You should read all about "BadUSB". What you imagine is not the way that the world, in particular USB, actually works.


Whilst that's interesting, it's not what I was talking about and it's actually the opposite. For example, just because I can tell your device that it should read /secret, doesn't mean the computer it's plugged into will let it.

With that said, I wouldn't be suprised if you were right either, but that's going to need a different google search. Thanks for the link nonetheless.


I'm not sure how useful a keyboard that doesn't register key presses is. Even if we generally don't want it to record those key presses. The point is that usb keyboards have enough electronics in them that it's difficult to show they don't record.

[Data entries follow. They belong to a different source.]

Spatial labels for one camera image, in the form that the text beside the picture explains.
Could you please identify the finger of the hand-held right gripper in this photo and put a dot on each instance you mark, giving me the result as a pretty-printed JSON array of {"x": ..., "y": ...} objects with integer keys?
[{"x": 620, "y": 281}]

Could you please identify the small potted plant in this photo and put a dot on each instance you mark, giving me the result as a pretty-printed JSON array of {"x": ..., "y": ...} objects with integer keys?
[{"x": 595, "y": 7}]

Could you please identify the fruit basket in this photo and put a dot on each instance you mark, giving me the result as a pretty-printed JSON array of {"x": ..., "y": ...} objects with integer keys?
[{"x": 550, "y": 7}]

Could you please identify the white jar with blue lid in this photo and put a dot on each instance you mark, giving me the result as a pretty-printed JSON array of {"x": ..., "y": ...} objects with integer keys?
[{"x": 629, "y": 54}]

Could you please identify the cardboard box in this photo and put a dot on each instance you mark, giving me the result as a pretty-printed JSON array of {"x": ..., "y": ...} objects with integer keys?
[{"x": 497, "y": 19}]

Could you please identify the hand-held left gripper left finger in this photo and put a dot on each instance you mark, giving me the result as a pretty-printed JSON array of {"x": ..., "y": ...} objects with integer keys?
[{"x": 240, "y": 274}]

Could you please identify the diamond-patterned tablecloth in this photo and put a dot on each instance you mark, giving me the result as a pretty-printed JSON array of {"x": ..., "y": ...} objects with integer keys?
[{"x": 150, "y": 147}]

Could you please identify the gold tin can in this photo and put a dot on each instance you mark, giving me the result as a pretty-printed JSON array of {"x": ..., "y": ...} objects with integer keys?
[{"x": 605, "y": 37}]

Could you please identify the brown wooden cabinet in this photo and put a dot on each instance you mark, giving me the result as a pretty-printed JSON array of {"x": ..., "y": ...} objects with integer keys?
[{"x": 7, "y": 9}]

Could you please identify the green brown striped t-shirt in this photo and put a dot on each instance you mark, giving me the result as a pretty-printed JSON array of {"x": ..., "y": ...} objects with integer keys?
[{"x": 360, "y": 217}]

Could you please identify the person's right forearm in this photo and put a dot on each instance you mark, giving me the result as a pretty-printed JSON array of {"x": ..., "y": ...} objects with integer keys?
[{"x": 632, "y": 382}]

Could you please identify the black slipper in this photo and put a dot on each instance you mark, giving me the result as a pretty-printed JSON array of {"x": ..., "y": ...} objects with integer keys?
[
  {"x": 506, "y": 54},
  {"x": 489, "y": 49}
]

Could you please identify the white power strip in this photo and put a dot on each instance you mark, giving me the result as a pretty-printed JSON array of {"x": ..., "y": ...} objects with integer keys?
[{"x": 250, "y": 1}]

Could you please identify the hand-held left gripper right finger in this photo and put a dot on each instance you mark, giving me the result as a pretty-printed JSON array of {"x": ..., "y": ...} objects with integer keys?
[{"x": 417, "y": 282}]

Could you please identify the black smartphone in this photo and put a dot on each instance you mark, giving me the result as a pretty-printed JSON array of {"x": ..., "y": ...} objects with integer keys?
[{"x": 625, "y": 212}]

I think you missed my point which was why your downvoted. So, yes, I want my keyboard to reigster key pressed. That's what it's there for.

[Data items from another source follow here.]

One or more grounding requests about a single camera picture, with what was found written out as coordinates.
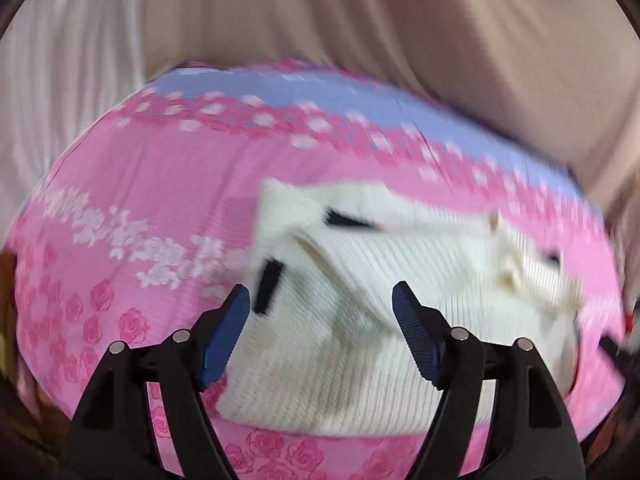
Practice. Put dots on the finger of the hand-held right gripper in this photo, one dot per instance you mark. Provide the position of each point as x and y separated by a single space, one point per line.
614 352

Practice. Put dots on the white knit sweater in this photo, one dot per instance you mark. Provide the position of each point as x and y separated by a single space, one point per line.
350 350

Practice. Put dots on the beige backdrop curtain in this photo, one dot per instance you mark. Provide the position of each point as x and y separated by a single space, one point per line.
425 35

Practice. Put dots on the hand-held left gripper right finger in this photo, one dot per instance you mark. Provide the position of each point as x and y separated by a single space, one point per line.
415 335

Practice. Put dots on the white pleated curtain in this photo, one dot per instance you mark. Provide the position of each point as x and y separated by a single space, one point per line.
65 85

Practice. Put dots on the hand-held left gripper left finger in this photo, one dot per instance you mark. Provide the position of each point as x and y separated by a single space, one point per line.
227 332

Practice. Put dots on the pink floral bed sheet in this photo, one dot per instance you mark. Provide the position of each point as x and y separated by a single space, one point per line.
150 195

I don't want it to read abitary files from my system and then call home and it's resonable to assume and desire that the computer does not allow that to happen.


My point is still that these devices (yubikeys) have always been black boxes. Nothing has really changed.

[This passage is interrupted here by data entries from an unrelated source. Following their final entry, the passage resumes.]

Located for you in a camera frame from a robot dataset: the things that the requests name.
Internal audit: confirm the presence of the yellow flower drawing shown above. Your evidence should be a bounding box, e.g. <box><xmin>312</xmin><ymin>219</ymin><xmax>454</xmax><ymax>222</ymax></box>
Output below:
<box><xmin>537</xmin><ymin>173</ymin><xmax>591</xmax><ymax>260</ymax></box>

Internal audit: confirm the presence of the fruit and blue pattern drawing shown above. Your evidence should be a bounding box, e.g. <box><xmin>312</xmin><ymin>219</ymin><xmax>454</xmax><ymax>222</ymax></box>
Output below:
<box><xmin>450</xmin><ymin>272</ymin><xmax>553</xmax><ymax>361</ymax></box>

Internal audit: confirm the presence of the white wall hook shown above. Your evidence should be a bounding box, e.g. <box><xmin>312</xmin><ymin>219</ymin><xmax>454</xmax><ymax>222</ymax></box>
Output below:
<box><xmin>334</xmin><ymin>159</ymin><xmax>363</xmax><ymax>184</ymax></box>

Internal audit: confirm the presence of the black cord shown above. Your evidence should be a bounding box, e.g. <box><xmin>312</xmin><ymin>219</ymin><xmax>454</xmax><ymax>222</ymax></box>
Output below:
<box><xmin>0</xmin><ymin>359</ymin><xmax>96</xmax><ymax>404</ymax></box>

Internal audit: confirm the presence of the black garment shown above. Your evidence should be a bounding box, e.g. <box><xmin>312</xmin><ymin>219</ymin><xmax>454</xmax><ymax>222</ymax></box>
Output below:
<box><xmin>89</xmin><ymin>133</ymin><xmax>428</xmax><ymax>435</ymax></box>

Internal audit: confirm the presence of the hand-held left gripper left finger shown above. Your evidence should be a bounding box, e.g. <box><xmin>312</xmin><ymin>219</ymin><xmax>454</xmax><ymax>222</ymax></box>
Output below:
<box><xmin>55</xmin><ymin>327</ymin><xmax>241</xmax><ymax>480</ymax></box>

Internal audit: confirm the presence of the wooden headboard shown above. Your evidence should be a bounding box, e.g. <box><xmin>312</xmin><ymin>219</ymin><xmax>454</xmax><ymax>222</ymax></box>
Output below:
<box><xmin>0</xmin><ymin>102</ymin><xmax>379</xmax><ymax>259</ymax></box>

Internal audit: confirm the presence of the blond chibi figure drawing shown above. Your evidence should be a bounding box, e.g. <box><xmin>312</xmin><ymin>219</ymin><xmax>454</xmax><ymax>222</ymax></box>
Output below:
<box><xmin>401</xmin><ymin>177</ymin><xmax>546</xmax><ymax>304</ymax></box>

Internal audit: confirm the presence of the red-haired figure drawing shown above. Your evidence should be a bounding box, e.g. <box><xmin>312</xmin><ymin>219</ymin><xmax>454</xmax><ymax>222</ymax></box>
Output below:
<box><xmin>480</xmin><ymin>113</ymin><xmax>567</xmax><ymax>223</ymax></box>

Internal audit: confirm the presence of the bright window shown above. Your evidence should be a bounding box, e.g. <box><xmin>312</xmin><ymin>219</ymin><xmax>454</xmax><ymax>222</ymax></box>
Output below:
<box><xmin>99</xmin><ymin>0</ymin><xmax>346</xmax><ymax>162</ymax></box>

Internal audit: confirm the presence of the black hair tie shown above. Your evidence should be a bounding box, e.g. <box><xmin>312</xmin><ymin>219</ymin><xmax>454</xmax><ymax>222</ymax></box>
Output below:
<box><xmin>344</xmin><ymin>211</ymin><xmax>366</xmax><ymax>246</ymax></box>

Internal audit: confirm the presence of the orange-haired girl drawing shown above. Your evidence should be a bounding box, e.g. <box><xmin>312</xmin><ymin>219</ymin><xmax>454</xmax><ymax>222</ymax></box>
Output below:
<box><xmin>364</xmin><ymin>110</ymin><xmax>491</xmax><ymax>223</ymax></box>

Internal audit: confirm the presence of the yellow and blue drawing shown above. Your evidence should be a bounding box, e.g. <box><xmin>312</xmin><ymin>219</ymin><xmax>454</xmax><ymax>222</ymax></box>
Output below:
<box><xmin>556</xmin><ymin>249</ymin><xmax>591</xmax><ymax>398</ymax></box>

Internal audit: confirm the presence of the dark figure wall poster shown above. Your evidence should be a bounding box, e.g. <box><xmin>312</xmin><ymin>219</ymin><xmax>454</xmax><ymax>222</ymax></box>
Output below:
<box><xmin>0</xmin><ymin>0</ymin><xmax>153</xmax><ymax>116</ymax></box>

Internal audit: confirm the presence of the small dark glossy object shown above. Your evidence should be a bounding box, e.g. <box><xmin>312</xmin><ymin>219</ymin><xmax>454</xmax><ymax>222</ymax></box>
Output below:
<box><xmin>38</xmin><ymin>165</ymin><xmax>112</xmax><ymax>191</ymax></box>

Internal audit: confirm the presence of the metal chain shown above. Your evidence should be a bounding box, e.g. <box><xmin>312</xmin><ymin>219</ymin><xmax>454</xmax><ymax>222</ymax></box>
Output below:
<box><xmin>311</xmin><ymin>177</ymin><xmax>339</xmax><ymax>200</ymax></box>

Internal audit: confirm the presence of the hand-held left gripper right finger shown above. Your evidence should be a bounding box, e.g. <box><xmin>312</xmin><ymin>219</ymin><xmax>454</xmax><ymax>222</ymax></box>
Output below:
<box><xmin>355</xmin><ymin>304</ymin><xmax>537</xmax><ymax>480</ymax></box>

Yes, I prefer open and Free systems. I don't like running on Intel chips, because they come with a back door monitoring chip that's hard to keep track of, especially on systems with an integrated network card. Yes, it's nice to have the PCB, hw design and code of a device whose purpose it is to "do crypto".

But I still don't see how things changed wrt. yubikey here. They have always been upfront about selling magic crypto beans so to speak: either you trust them, or you don't. There's no real transparency. There's not even (AFAIK) an easy way to know you have an actual yubikey device, and not a device that just looks like a yubikey[1] - but in fact contains different, or modified hw that does a little more than you would like. And so is the case with keyboards on which you enter your secret communication (as well as passwords and pass-phrases).

This isn't new, it's been yubikey's business model to be a company you trust to "do crypto". I still think it is much more likely that a yubikey isn't compromised than the rest of your system. And I think it does buy you some security. I'd even go so far as to say I probably trust a small proprietary system by experts, more than the behemoth that's the jvm/jdk/javacard.

I'll also note, that it is probably easier to spot a yubikey "read abitary files from my system and then call home", than it is to spot a yubikey answering to a secret 40-digit number and disclose all session keys it's generated up to that point, along with any private keys stored on the system. Which is the kind of thing you'd probably not want it to do, when handled by Egyptian secret police, or whomever it is you've pissed off.

[1] https://www.yahoo.com/news/report-nsa-intercepts-computer-de...


I guess I should know this guy, but I don't. When I see the picture and a post on Google+ it hardly seems like something that I should take seriously. I know the fake mustache is there to show what a fun guy this is, but if you're posting something you want people to take seriously, post it seriously.


Here is his very Serious LinkedIn where you may read his Serious resume, including endorsements by Serious men with suits and beards:

https://ca.linkedin.com/in/mricon


That's not Serious enough. He's outdoors wearing a hat and backpack.


Space alien cats have disclosed subsequently independently validated information over G+. Discounting sources strictly on where they post or how they present isn't necessarily valid, though a long history of unreliable information might be a strong impeachment of credibility.

Greg K-H, as he's known, is the #2 Linux kernal developer, and release manager of stable. I disagree with him on some issues (ironically enough, the requirement for kernel dev submissions to have real name identities attached, also his attitudes toward choice generally and systemd specifically), but his information here warrants attention.

Of course, you've just taken a space alien cat's word for this, but you're welcome to independently verify the information.


I guess you'll have to judge his comments on their merits instead of using "looks serious" as a proxy to determine whether he has a good point or not.


He can put up whatever self picture he wants. It's social media


Makes me think I should don a tutu for my LinkedIn profile.